• **WHAT THIS TASK INVOLVES**:
When you reach the line below that has "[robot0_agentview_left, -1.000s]", start returning lines exactly, and stop after the line that has "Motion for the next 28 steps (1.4"; skip the pictures.

-- TASK INPUTS follows --

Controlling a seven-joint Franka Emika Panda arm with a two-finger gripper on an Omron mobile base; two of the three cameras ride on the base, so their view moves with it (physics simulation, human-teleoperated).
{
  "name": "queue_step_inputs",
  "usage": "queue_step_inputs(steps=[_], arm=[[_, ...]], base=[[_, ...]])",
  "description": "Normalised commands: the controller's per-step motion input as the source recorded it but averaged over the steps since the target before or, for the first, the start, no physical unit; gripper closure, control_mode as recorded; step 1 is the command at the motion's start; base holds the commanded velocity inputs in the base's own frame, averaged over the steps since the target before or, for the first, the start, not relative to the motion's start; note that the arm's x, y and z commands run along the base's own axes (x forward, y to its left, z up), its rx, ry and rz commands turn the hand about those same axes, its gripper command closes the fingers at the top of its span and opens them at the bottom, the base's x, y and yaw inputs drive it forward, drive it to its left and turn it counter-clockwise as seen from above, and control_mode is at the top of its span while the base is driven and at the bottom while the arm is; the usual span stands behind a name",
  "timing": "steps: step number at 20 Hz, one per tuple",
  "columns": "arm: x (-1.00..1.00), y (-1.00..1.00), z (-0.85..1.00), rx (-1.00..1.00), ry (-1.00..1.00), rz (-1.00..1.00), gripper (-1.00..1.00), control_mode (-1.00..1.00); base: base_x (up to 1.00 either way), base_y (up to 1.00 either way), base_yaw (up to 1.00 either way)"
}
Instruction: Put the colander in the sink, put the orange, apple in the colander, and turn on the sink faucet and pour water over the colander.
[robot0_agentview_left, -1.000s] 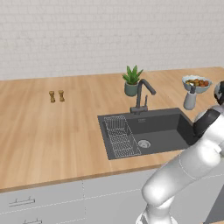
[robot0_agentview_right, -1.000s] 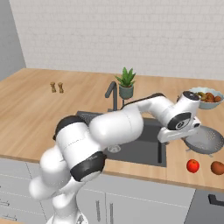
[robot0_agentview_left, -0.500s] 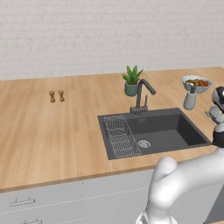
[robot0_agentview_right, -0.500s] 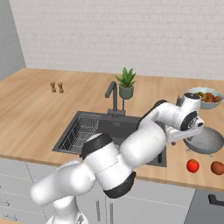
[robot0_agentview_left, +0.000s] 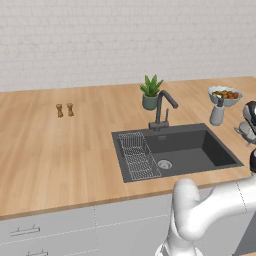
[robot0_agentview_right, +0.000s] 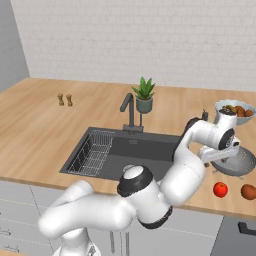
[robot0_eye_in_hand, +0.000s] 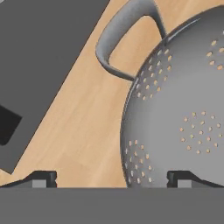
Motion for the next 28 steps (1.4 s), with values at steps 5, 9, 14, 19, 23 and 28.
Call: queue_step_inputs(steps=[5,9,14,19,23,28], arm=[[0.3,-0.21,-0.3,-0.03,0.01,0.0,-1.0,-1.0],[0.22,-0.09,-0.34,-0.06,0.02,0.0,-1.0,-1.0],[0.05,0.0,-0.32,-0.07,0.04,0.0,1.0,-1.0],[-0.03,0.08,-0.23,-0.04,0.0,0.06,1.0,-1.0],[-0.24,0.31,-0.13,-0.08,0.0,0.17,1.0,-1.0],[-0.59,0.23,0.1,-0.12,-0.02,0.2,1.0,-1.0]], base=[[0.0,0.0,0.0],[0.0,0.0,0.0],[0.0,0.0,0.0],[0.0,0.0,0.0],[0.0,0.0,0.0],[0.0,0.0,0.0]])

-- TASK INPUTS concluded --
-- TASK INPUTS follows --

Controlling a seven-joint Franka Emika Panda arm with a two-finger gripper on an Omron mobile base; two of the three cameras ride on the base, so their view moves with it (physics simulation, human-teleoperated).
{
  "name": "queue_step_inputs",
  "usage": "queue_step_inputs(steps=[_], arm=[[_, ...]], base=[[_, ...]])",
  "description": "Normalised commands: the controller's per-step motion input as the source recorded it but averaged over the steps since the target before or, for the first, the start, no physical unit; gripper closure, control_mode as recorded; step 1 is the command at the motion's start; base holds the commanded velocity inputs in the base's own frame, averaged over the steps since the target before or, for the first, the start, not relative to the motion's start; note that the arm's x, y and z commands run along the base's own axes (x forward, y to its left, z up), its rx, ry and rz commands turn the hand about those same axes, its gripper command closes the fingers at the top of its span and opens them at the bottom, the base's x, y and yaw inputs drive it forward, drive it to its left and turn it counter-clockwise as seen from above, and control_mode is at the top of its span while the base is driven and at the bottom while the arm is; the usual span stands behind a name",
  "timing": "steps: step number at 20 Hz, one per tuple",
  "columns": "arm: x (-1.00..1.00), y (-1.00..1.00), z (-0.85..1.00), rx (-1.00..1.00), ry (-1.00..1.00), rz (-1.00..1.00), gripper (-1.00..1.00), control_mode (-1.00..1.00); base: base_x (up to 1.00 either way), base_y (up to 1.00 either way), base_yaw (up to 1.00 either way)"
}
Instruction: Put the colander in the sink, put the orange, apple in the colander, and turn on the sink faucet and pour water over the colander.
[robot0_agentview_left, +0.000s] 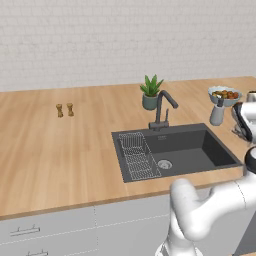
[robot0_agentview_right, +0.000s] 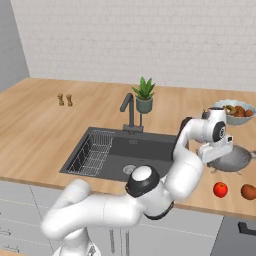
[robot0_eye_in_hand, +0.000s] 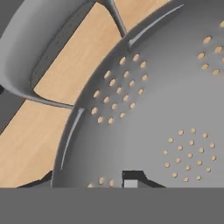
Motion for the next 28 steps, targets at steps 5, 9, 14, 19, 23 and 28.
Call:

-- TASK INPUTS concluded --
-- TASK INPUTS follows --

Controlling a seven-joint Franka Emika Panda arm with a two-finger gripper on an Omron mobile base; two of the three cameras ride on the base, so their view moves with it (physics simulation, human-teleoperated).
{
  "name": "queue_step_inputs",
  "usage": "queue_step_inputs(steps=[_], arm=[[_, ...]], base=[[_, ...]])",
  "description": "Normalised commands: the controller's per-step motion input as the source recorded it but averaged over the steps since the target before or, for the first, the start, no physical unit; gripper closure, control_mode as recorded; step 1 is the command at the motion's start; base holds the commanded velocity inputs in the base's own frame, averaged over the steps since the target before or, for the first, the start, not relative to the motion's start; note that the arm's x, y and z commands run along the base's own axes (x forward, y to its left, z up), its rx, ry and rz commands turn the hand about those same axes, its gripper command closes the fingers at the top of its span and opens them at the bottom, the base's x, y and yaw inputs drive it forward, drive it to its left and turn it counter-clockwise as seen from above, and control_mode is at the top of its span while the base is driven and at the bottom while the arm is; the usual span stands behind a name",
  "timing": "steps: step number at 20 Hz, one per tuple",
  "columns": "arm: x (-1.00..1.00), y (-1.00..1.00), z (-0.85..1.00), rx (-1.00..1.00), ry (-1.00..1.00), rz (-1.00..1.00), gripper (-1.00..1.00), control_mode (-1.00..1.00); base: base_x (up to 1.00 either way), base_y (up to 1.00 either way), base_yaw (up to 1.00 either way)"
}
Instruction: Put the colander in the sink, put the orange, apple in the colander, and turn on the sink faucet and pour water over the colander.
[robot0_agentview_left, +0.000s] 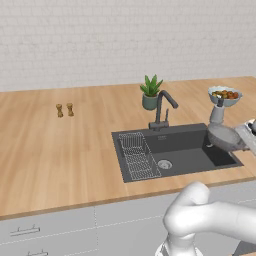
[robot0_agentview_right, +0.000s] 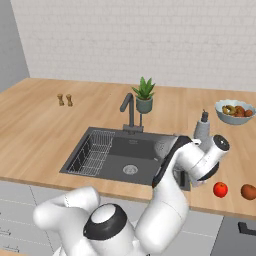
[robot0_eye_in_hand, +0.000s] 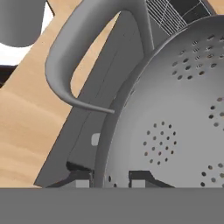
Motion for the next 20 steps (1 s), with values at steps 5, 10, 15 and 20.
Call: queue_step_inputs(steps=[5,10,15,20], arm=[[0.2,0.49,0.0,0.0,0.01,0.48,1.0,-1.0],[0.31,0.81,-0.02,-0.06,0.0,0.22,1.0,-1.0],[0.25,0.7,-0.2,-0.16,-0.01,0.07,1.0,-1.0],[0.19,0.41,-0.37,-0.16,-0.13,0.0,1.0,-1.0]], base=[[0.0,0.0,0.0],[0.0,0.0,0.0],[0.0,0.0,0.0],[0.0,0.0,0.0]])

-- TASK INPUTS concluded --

• **EXERCISE OUTPUT**:
[robot0_agentview_left, -1.000s] 
[robot0_agentview_right, -1.000s] 
[robot0_agentview_left, -0.500s] 
[robot0_agentview_right, -0.500s] 
[robot0_agentview_left, +0.000s] 
[robot0_agentview_right, +0.000s] 
[robot0_eye_in_hand, +0.000s] 
Motion for the next 28 steps (1.4 s), with values at steps 5, 9, 14, 19, 23 and 28.

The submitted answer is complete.